Somewhere between scribbling your idea on a cocktail napkin and actually starting a business, there’s a process you need to carry out that essentially determines your success. Often, would-be entrepreneurs get so excited about their ’epiphanies‘ that they forget to find out whether that idea is viable.
Of course, sometimes the idea works anyway, in spite of a lack of market research. Other times, the idea crashes and burns, halting a business in its tracks. We’d like to help you avoid the latter and keep your business goals on track.
The idea stage
For some entrepreneurs, getting the idea is the easy part. It’s the market research that doesn’t come so naturally. It’s a big red flag when someone outlines the size of the market but doesn’t clearly articulate a plan for how the idea will meet an unmet need.
That kind of full-throttle approach can cost you. Entrepreneurs are often so passionate about their ideas, they can lose objectivity. Rather than taking the time to thoroughly plan and research, they sometimes plow ahead with execution, only to spend valuable rands on unfocused or untargeted activities.
Market research can prove invaluable in determining your idea’s potential. You can gather information from industry associations, web searches, periodicals, government agencies, and so forth. A trip to the library or a few hours online can set you on your way to really understanding your market and the type of customer your product or service will serve. For example, if you don’t know if your product will appeal to the youth market, include a sample of that population in your research efforts.
Your research plan should spell out the objectives of the research and give you the information you need to go ahead with your idea, fine-tune it or take it back to the drawing board. Create a list of questions you need to answer in your research, and a plan for answering them. Utilise experts in planning and conducting research sessions, recommending the most appropriate research, helping you develop statistically valid samples and writing questionnaires, and providing you with an objective and neutral source of information.
The type of information you’ll be gathering depends on the type of product or service you want to sell, as well as your overall research goals. You can use your research to determine a potential market, to size up the competition, or to test the usefulness and positioning of your product or service. If, for example, the product is a tangible item, letting the target audience see and touch a prototype could be extremely valuable. For intangible products, exposing prospective customers to descriptive copy or a draft website could aid in developing clear communications.
A business idea should be looked at from four perspectives: company, customer, competitor and collaborator. This approach allows you to scrutinise a business idea before even approaching the topic of brand development. Here’s what to look at for each of the four issues:
1. Company. Think of your idea in terms of its product/service features, the benefits to customers, the personality of your company, what key messages you’ll be relaying and the core promises you’ll be making to customers.
2. Customer. There are three different customers you’ll need to think about in relation to your idea: purchasers (those who make the decision or write the cheque), influencers (the individual, organisation or group who influence the purchasing decision), and the end users (the person or group who will directly interact with your product or service).
3. Competitor. There are three different groups you’ll need to keep in mind: primary, secondary and tertiary. Their placement within each level is based on how often your business would compete with them and how you would tailor your messages when competing with each.
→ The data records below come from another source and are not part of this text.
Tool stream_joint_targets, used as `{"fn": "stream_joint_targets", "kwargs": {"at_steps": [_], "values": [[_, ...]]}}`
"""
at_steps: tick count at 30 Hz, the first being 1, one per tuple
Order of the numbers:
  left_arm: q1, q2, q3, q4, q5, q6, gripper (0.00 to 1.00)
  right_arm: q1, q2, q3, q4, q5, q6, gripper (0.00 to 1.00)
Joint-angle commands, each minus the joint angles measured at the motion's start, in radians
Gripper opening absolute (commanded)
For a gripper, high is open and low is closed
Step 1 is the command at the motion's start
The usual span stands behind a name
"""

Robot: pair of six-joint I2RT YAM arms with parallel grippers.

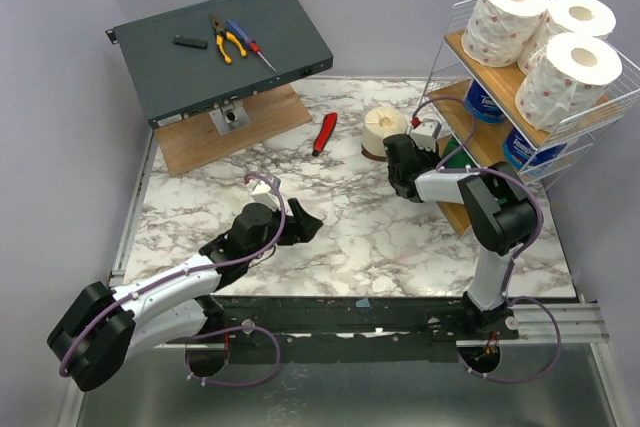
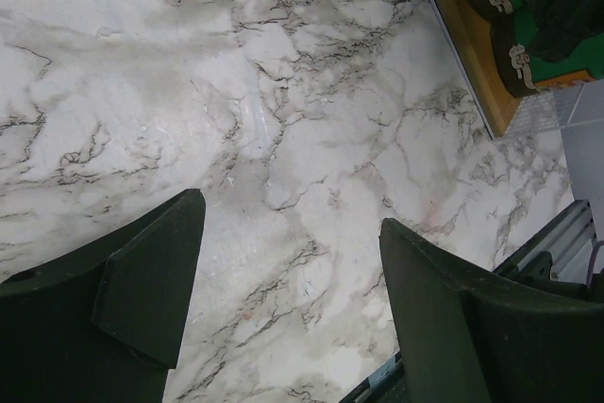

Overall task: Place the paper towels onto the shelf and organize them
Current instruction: Adjust the paper towel on the shelf.

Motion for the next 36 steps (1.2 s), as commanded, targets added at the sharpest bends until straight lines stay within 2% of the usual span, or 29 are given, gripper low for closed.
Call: {"fn": "stream_joint_targets", "kwargs": {"at_steps": [1, 10, 17, 24, 26, 36], "values": [[0.005, -0.012, -0.011, 0.013, 0.004, 0.020, 0.77, -0.022, 0.048, 0.032, -0.057, 0.104, 0.041, 0.01], [0.005, -0.018, -0.020, 0.019, 0.005, 0.025, 0.77, -0.067, 0.055, 0.040, -0.189, 0.153, 0.144, 0.01], [0.005, -0.021, -0.024, 0.025, 0.011, 0.025, 0.77, -0.078, 0.028, 0.074, -0.318, 0.129, 0.226, 0.01], [0.005, -0.011, -0.022, 0.035, 0.017, 0.021, 0.77, 0.009, -0.061, 0.089, -0.317, 0.069, 0.143, 0.01], [0.005, -0.008, -0.021, 0.036, 0.019, 0.018, 0.77, 0.042, -0.104, 0.084, -0.316, 0.016, 0.122, 0.05], [0.005, -0.006, -0.018, 0.030, 0.015, 0.015, 0.77, 0.201, -0.216, 0.132, -0.374, -0.089, 0.090, 0.47]]}}
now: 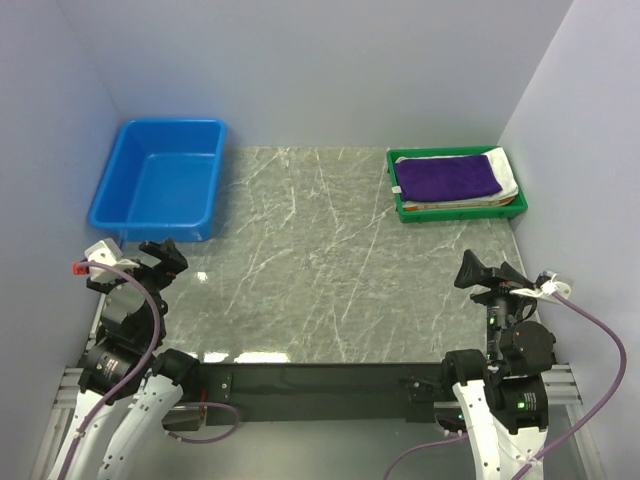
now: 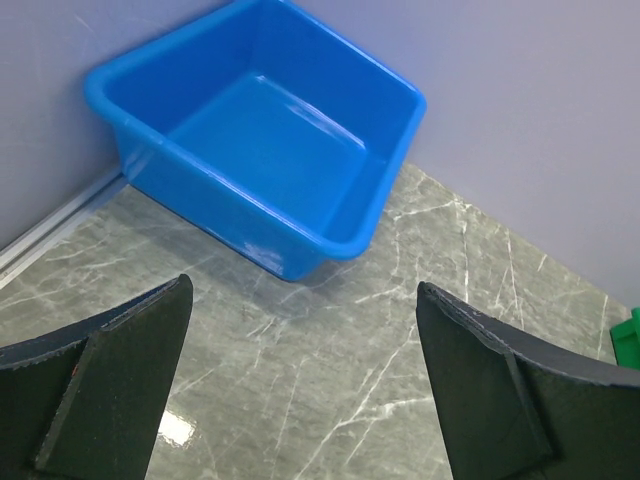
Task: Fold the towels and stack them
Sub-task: Neatly place the folded towel into the bin
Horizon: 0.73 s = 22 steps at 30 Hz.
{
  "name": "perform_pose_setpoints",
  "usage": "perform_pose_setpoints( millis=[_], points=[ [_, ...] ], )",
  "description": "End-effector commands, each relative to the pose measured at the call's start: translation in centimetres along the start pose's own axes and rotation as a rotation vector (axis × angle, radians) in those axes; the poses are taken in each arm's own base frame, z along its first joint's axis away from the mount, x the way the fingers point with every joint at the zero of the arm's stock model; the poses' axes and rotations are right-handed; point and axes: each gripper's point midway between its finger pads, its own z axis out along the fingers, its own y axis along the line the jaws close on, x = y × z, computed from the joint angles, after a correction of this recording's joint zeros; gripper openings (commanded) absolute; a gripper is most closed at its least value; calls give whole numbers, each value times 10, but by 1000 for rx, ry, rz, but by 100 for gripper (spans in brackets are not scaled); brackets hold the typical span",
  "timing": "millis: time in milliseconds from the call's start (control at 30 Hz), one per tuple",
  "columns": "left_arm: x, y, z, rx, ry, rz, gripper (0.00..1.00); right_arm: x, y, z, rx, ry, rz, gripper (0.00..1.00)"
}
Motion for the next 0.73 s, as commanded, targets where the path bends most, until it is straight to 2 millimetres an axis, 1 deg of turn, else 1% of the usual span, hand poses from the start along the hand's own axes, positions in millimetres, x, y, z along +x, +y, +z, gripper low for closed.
perform_pose_setpoints(
  millis=[0,333,700],
  points=[
    [-6,1,4,-19,-33,-25,99,-27,8,-12,-48,-112,14,96],
    [-8,4,5,-33,-49,-44,99,-29,9,-13,-60,-119,5,98],
    [-9,2,6,-22,-52,-52,99,-30,14,-13,-84,-116,-2,99]
  ],
)
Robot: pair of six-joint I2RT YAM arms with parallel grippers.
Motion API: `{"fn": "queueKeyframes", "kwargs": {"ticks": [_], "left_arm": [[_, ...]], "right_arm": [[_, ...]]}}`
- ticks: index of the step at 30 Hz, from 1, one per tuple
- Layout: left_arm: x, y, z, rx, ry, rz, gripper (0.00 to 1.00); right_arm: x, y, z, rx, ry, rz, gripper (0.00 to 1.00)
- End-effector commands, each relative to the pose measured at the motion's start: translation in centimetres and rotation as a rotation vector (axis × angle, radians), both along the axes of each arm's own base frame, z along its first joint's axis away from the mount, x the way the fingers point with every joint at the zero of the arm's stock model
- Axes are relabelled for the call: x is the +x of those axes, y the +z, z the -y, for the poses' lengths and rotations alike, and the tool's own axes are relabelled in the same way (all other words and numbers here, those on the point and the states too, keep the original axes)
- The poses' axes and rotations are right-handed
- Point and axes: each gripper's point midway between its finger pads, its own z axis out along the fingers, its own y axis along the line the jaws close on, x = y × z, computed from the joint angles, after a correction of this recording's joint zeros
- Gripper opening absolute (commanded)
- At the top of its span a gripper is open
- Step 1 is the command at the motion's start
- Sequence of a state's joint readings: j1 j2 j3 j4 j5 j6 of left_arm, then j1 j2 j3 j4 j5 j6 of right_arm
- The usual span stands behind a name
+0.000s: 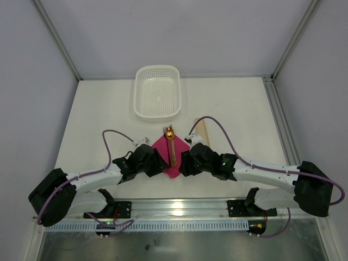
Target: Place the utensils on the paper napkin and roll it up
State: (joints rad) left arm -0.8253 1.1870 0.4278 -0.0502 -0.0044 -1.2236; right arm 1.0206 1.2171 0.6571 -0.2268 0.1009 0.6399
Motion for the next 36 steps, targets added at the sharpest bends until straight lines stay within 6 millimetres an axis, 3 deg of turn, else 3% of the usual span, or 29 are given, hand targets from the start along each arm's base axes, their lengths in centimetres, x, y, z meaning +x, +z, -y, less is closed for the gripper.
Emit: {"fn": "queueKeyframes", "kwargs": {"ticks": [1, 6, 7, 12, 16, 23, 36], "left_arm": [[1.4, 2.0, 0.7, -0.027, 0.021, 0.074, 0.49], [1.5, 2.1, 0.6, -0.018, 0.016, 0.079, 0.49], [1.5, 2.1, 0.7, -0.018, 0.014, 0.078, 0.49], [1.6, 1.9, 0.7, -0.013, 0.014, 0.079, 0.49], [1.6, 1.9, 0.8, -0.010, 0.008, 0.080, 0.49], [1.7, 2.2, 0.5, 0.000, 0.008, 0.094, 0.49], [1.7, 2.3, 0.2, 0.010, 0.010, 0.102, 0.49]], "right_arm": [[0.7, 2.0, -2.5, 0.077, 0.120, 0.187, 0.52], [0.0, 2.7, -4.1, 0.152, 0.203, 0.294, 0.53], [-0.5, 1.8, -3.9, 0.151, 0.222, 0.298, 0.53], [-1.3, 1.8, -5.1, 0.198, 0.278, 0.366, 0.53], [-2.1, 0.7, -6.2, 0.118, 0.324, 0.415, 0.53], [-1.5, -0.9, -6.1, 0.018, 0.290, 0.462, 0.53], [-1.1, -1.5, -7.4, -0.035, 0.325, 0.488, 0.50]]}}
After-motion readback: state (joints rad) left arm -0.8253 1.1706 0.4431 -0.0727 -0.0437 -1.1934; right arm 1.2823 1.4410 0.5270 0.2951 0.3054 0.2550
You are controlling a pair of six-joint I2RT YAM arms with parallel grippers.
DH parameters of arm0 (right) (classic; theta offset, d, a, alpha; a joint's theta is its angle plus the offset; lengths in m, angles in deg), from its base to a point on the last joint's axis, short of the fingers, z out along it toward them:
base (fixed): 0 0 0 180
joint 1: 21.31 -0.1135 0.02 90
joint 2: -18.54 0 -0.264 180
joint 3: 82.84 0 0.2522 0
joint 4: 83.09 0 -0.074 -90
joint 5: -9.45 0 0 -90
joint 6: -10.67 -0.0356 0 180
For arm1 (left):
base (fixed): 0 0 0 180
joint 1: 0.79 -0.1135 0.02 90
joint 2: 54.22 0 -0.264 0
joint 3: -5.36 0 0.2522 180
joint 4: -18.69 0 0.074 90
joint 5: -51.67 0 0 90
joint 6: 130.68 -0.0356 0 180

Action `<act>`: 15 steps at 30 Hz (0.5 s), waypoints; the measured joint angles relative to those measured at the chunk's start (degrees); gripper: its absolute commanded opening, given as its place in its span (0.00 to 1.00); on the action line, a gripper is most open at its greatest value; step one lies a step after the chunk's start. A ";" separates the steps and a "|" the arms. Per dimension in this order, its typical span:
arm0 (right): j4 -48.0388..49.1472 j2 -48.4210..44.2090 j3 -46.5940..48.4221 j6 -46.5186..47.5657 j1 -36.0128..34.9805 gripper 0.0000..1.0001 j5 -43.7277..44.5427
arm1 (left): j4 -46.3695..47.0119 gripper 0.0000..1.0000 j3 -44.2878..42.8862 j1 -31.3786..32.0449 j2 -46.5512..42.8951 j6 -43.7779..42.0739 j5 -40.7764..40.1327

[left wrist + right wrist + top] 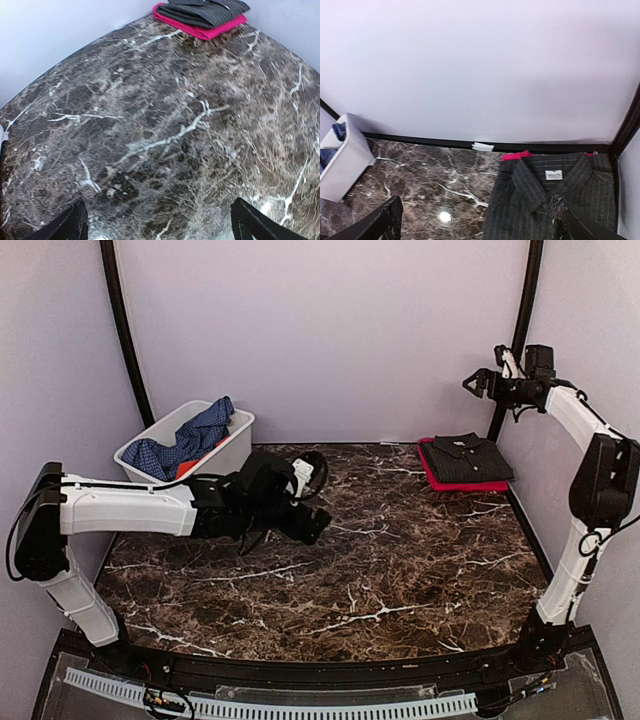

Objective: Fold and stack the mixed laundry pile
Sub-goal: Reset both arms

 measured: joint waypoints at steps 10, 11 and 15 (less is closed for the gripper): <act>8.35 -16.76 -20.02 -5.03 -10.01 0.98 -7.52 | -9.73 0.99 -8.44 -12.39 -8.35 4.59 4.22; 9.29 -18.38 -23.21 -5.16 -12.44 0.98 -7.43 | -10.40 0.99 -8.76 -13.73 -9.05 5.20 4.74; 11.15 -23.91 -34.05 -5.64 -18.84 0.98 -6.47 | -13.00 0.99 -9.11 -17.27 -9.75 7.48 6.10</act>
4. Collaborators. Think of organisations and people who may have an interest but aren’t directly rewarded for any success your business might realise, such as associations, the media and others that sell to your customers.
Another approach to research is SWOT analysis, meaning analysis of the strengths of your industry, your product or service; the weaknesses of your product (such as design flaws) or service (such as high prices); and potential threats (such as the economy). SWOT enables you to understand the strengths and flaws, from internal information such as bureaucracy, product development and cost, to external factors such as foreign exchange rates, politics, culture, etc. SWOT enables an entrepreneur to quickly understand the viability of their product or service.
Whatever your approach to evaluating your idea, be sure you’re meeting the research objectives for your product or service. With those goals top-of-mind, your analysis will help you discover whether your idea has any holes that need patching.
Checking out the competition
Assuming your research process has helped you uncover your competition, you now need to find out what they’re up to. Become a customer of the competition by shopping with them or enlisting the help of a friend. Visit their website. Talk to your competitor’s customers – ask them what they like or don’t like about the product or service. If you conduct formal research, include a question like, ‘Where do you go for that product or service? Why?’
Your aim is to understand what your competition is doing so you can do it better. Maybe their service is poor. Maybe their product has some flaws. Or maybe you’ve figured out a way to do things better, smarter, more cost-effectively.
Find your selling point. It’s going to be the core of your marketing programme and what sets you apart and lures customers your way.